Class ObjectChecker


  • public class ObjectChecker
    extends java.lang.Object
    Verifies that an object is formatted correctly.

    Verifications made by this class only check that the fields of an object are formatted correctly. The ObjectId checksum of the object is not verified, and connectivity links between objects are also not verified. Its assumed that the caller can provide both of these validations on its own.

    Instances of this class are not thread safe, but they may be reused to perform multiple object validations, calling reset() between them to clear the internal state (e.g. getGitsubmodules())

    • Field Detail

      • tree

        public static final byte[] tree
        Header "tree "
      • parent

        public static final byte[] parent
        Header "parent "
      • author

        public static final byte[] author
        Header "author "
      • committer

        public static final byte[] committer
        Header "committer "
      • encoding

        public static final byte[] encoding
        Header "encoding "
      • object

        public static final byte[] object
        Header "object "
      • type

        public static final byte[] type
        Header "type "
      • tag

        public static final byte[] tag
        Header "tag "
      • tagger

        public static final byte[] tagger
        Header "tagger "
      • dotGitmodules

        private static final byte[] dotGitmodules
        Path ".gitmodules"
      • allowInvalidPersonIdent

        private boolean allowInvalidPersonIdent
      • windows

        private boolean windows
      • macosx

        private boolean macosx
      • gitsubmodules

        private final java.util.List<GitmoduleEntry> gitsubmodules
    • Constructor Detail

      • ObjectChecker

        public ObjectChecker()
    • Method Detail

      • setSkipList

        public ObjectChecker setSkipList​(@Nullable
                                         ObjectIdSet objects)
        Enable accepting specific malformed (but not horribly broken) objects.
        Parameters:
        objects - collection of object names known to be broken in a non-fatal way that should be ignored by the checker.
        Returns:
        this
        Since:
        4.2
      • setIgnore

        public ObjectChecker setIgnore​(@Nullable
                                       java.util.Set<ObjectChecker.ErrorType> ids)
        Configure error types to be ignored across all objects.
        Parameters:
        ids - error types to ignore. The caller's set is copied.
        Returns:
        this
        Since:
        4.2
      • setIgnore

        public ObjectChecker setIgnore​(ObjectChecker.ErrorType id,
                                       boolean ignore)
        Add message type to be ignored across all objects.
        Parameters:
        id - error type to ignore.
        ignore - true to ignore this error; false to treat the error as an error and throw.
        Returns:
        this
        Since:
        4.2
      • setAllowLeadingZeroFileMode

        public ObjectChecker setAllowLeadingZeroFileMode​(boolean allow)
        Enable accepting leading zero mode in tree entries.

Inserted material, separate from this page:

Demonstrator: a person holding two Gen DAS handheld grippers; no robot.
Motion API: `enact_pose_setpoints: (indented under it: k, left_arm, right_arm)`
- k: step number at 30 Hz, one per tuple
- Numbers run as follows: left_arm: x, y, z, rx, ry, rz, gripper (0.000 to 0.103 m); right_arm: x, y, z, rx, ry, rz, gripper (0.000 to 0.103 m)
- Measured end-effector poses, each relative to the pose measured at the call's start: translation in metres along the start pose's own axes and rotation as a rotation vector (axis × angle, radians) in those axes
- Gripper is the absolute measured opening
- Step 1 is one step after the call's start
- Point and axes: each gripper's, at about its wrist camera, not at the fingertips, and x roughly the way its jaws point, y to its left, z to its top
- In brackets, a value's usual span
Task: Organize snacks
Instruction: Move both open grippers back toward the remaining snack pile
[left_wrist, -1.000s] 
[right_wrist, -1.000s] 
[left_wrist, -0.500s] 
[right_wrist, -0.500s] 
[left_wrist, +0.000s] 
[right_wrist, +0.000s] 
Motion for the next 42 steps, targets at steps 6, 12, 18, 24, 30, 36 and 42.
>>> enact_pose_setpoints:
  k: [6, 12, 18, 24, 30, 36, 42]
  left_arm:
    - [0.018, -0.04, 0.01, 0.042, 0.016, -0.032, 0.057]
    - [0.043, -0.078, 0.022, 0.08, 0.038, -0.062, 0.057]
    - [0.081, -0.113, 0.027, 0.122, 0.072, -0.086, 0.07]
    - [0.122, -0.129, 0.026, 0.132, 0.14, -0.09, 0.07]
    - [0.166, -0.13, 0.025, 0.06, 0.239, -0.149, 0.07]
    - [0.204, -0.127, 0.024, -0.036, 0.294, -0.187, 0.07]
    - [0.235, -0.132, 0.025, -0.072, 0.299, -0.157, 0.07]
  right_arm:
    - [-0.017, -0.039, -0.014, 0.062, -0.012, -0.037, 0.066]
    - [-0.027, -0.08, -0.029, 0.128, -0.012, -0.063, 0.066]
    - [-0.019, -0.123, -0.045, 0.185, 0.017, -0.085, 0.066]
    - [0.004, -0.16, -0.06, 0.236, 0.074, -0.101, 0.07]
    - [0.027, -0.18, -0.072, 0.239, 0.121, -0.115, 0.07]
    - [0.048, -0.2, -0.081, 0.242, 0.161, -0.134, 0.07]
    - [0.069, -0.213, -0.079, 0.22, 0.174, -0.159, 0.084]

        Some broken Git libraries generated leading zeros in the mode part of tree entries. This is technically incorrect but gracefully allowed by git-core. JGit rejects such trees by default, but may need to accept them on broken histories.

        Same as setIgnore(ZERO_PADDED_FILEMODE, allow).

        Parameters:
        allow - allow leading zero mode.
        Returns:
        this.
        Since:
        3.4
      • setAllowInvalidPersonIdent

        public ObjectChecker setAllowInvalidPersonIdent​(boolean allow)
        Enable accepting invalid author, committer and tagger identities.

        Some broken Git versions/libraries allowed users to create commits and tags with invalid formatting between the name, email and timestamp.

        Parameters:
        allow - if true accept invalid person identity strings.
        Returns:
        this.
        Since:
        4.0
      • setSafeForWindows

        public ObjectChecker setSafeForWindows​(boolean win)
        Restrict trees to only names legal on Windows platforms.

        Also rejects any mixed case forms of reserved names (.git).

        Parameters:
        win - true if Windows name checking should be performed.
        Returns:
        this.
        Since:
        3.4
      • setSafeForMacOS

        public ObjectChecker setSafeForMacOS​(boolean mac)
        Restrict trees to only names legal on Mac OS X platforms.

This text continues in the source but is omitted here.